Pour finir, d'après ce qui s'est lu dans la presse, un dernier point que de nombreux politiques européens, y compris Renzi, semblent avoir oublié : les jeunes politiques. Pendant son discours, en lien avec l'ancienne présidence grecque, le premier minsitre italien a cité la figure de Télémaque, le fils d'Ulysse. En revisitant Télémaque et en brandissant le « devoir de mériter son héritage », ce devrait être des représentants de la génération née entre les années 1970 et 1980 qui devraient donner un nouveau souffle à la politique, à l'économie, à l'Europe toute entière. Mais la signification du substantif grec têlemachos, «celui qui se bat de loin», rappelle le départ de Télémaque, sur les conseils de la déesse Athéna, pour retrouver son père égaré.
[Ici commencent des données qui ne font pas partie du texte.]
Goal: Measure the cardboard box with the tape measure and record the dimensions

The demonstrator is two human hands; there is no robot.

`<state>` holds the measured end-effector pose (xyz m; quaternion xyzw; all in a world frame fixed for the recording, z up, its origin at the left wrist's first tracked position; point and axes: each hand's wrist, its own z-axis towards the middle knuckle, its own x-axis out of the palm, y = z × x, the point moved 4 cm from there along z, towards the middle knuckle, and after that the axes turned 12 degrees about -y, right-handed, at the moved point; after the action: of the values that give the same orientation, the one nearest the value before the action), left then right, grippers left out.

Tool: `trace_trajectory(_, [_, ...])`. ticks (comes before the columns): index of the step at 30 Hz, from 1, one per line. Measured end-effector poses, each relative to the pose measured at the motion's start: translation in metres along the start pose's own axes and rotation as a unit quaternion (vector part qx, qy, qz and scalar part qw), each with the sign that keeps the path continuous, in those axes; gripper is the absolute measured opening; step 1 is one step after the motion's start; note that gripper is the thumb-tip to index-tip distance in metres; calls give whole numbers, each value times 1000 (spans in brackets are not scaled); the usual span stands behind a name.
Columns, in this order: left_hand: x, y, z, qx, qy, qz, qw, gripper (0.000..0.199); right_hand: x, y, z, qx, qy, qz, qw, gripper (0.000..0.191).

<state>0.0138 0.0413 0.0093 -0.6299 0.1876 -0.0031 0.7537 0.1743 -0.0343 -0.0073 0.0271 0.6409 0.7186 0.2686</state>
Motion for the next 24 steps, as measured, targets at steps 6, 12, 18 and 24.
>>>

La nouvelle génération de ceux qui combattent de loin semble au contraire mue par une autre divinité, Ananké, personnification de la destinée, de la nécessité inaltérable et, par extansion, de la contrainte ou punition venue d'une autorité supérieure : la nécessité de trouver un travail, de vivre dignement et si possible de fonder une famille. C'est peut-être pour ces jeunes que l'Union Européenne et le gouvernement italien, protagoniste de cette migration qui implique désormais des jeunes de tout milieu social et culturel, devraient déployer toute leur énergie.